- [Activity]:
Everything from the line with "Field report states that the white mesh lower" to the end of the material is to be retyped exactly, both ends included, and nothing else.

- [Data to examine]:

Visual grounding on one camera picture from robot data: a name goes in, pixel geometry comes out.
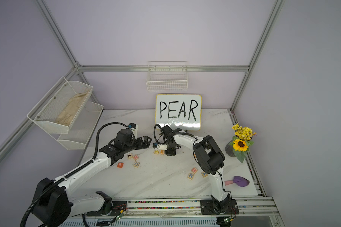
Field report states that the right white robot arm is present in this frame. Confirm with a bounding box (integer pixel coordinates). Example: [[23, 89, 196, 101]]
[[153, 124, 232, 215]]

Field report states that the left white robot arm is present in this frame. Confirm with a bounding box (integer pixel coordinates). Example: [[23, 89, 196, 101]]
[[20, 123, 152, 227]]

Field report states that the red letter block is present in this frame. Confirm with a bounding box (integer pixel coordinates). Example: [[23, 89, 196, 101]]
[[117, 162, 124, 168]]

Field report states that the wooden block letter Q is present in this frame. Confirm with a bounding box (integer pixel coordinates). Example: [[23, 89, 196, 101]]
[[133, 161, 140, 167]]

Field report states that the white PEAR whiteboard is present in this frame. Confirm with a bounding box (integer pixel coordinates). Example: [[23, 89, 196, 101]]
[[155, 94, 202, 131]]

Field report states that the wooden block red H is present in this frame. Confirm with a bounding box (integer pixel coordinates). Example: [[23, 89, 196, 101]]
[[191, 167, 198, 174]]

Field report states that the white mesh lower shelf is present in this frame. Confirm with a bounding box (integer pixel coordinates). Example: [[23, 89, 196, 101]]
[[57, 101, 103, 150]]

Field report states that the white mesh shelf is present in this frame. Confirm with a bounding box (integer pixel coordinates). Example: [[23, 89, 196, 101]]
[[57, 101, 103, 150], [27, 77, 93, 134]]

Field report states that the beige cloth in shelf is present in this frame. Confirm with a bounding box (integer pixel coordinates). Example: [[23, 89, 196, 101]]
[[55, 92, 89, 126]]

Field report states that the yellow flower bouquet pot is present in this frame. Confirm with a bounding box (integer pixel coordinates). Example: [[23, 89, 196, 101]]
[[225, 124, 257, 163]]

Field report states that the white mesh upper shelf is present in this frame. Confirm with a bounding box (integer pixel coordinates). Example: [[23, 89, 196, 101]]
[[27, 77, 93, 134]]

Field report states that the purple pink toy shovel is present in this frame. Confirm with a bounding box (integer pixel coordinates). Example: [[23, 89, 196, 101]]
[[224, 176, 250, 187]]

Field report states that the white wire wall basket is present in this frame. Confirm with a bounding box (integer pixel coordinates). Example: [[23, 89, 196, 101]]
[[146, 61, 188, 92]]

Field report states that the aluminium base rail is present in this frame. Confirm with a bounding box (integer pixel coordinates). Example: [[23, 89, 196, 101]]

- [Task solution]:
Field report states that the white mesh lower shelf is present in this frame. Confirm with a bounding box (integer pixel coordinates). Example: [[23, 89, 196, 101]]
[[57, 101, 103, 150]]

Field report states that the white mesh shelf is present in this frame. Confirm with a bounding box (integer pixel coordinates). Example: [[23, 89, 196, 101]]
[[57, 101, 103, 150], [27, 77, 93, 134]]

Field report states that the beige cloth in shelf is present in this frame. Confirm with a bounding box (integer pixel coordinates). Example: [[23, 89, 196, 101]]
[[55, 92, 89, 126]]

Field report states that the yellow flower bouquet pot is present in this frame. Confirm with a bounding box (integer pixel coordinates). Example: [[23, 89, 196, 101]]
[[225, 124, 257, 163]]

Field report states that the white mesh upper shelf is present in this frame. Confirm with a bounding box (integer pixel coordinates). Example: [[23, 89, 196, 101]]
[[27, 77, 93, 134]]

Field report states that the purple pink toy shovel is present in this frame. Confirm with a bounding box (integer pixel coordinates). Example: [[23, 89, 196, 101]]
[[224, 176, 250, 187]]

Field report states that the white wire wall basket is present in this frame. Confirm with a bounding box (integer pixel coordinates). Example: [[23, 89, 196, 101]]
[[146, 61, 188, 92]]

Field report states that the aluminium base rail is present in this frame. Confirm with a bounding box (integer pixel coordinates). Example: [[23, 89, 196, 101]]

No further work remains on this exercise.